Un caractère idéal typique
Autant dire que les lecteurs retenus s’imposent moins par leur singularité que par leur caractère « idéal typique ». C’est ainsi que cette suite de monographies compose un ensemble fermement charpenté : chaque étude de cas est menée à partir d’une hypothèse forte, renvoyant à une problématique extrêmement générale (la relation entre pratiques de lecture et capital culturel), déclinée, de manière fort classique, en fonction de l’appartenance générationnelle, de la position occupée dans la division du travail et de la division sexuelle du travail. Parmi les propositions les plus intéressantes de l’ouvrage, citons la substitution de l’opposition entre les domaines d’usage de la lecture (celui du monde des choses matérielles et celui des choses humaines) à l’opposition devenue courante en sociologie de la culture des pratiques, entre l’intérêt utilitaire et l’intérêt désintéressé ou gratuit; ou encore les effets induits sur les pratiques de lecture, personnelles et familiales, par la remise en cause des modalités de la domination masculine du fait que « de plus en plus de femmes échappent à leur destin le plus probable », celui de gardienne de l’univers domestique.
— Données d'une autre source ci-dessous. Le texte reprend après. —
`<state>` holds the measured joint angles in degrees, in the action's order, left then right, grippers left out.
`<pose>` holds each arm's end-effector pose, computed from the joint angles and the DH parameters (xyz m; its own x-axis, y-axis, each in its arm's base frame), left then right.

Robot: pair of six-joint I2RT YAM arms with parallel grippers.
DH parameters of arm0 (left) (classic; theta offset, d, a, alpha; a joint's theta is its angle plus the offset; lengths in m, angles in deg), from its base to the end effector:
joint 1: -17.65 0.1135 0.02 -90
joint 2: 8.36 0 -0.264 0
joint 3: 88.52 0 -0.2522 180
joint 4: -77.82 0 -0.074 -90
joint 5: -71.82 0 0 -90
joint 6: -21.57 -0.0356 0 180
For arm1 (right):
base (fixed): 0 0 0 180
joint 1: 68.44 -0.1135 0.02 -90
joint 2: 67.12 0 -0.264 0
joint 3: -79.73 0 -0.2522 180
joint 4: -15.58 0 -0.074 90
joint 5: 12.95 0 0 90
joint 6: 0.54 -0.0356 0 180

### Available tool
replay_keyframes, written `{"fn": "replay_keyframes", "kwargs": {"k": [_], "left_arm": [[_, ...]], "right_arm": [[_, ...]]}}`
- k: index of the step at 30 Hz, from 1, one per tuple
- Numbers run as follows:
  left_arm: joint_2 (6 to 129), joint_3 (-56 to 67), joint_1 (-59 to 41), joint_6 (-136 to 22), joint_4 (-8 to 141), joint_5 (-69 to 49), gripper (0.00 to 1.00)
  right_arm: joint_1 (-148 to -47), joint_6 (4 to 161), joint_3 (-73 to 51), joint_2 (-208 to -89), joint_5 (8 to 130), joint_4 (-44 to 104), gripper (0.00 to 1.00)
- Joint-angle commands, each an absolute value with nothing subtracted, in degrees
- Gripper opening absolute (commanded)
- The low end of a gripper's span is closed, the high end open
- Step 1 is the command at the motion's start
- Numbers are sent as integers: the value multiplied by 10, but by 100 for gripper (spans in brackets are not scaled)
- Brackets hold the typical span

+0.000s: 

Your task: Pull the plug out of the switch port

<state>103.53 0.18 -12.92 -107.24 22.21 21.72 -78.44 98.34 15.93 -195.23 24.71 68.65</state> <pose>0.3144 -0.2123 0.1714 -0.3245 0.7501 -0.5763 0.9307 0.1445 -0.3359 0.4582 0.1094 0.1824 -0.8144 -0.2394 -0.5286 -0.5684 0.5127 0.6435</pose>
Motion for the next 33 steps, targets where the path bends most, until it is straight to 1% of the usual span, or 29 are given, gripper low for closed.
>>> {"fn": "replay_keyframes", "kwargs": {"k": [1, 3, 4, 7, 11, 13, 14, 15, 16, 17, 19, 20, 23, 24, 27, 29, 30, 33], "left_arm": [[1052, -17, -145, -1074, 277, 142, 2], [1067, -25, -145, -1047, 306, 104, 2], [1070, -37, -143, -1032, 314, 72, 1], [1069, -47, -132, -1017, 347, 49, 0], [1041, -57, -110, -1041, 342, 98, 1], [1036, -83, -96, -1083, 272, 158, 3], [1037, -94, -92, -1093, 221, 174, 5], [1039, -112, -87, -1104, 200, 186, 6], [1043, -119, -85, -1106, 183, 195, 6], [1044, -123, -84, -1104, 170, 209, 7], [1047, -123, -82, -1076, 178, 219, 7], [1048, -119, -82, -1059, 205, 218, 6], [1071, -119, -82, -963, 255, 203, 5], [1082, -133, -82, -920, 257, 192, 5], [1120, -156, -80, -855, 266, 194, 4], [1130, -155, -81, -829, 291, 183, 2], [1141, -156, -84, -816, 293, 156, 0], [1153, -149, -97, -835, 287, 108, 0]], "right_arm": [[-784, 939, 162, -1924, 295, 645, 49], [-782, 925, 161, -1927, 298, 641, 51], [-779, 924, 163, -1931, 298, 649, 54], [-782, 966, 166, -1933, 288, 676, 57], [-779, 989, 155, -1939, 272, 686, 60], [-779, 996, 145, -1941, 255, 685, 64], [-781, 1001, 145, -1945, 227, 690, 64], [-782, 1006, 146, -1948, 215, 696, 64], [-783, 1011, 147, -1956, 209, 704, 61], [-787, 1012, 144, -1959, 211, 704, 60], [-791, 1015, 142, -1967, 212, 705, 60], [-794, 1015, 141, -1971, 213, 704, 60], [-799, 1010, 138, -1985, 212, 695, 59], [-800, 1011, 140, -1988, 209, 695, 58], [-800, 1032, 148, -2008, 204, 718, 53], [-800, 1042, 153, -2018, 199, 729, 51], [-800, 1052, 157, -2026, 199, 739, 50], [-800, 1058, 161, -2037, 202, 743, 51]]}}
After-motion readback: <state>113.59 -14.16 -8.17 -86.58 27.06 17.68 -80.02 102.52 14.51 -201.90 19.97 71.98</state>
Cependant, par-delà la pluralité des « figures » construites par l’analyse, celles de l’autodidacte, de la lectrice féminine ou de l’intellectuel, et en dépit de certain propos liminaire – il s’agirait d’une entreprise systématique de « désingularisation de chacun des cas étudiés, de généralisation par induction à partir de chacun d’entre eux » (p. 6) –, ce sont bien des individus que nous pressentons, exceptionnels et banals, individualisés comme nous le sommes tous, c’est-à-dire dans l’ignorance des schèmes de conduites et d’autodestruction identitaire que nous empruntons à nos groupes de référence. Ajoutons que la lecture de cet ouvrage scientifique réserve un plaisir équivalent, dans le domaine des sciences humaines, au plaisir de l’identification réservé, en principe, à la lecture de fiction : celui de l’affinement de notre capacité d’observation et du renouvellement de notre perception du réel à partir d’une objectivation qui ouvre le procès de (re)connaissance. Cet itinéraire de lecteur dont on me livre les étapes significatives, tels propos rapportés qui s’éclairent par une mise en perspective particulière, ces rayonnages investis, en des lieux intimes ou en représentation, par tel imaginaire du livre et de la lecture, tous ces traits ordinaires devenus pertinents parce que mis en relief par l’analyse et saisis comme les éléments d’un tout, me rappellent – c’est curieux – mon voisin, mes proches… ou moi-même. C’est ainsi que la sociologie, par le détour de l’objectivation, nous rend la réalité (nous avec les autres) plus étrange, plus intéressante, et finalement, plus proche.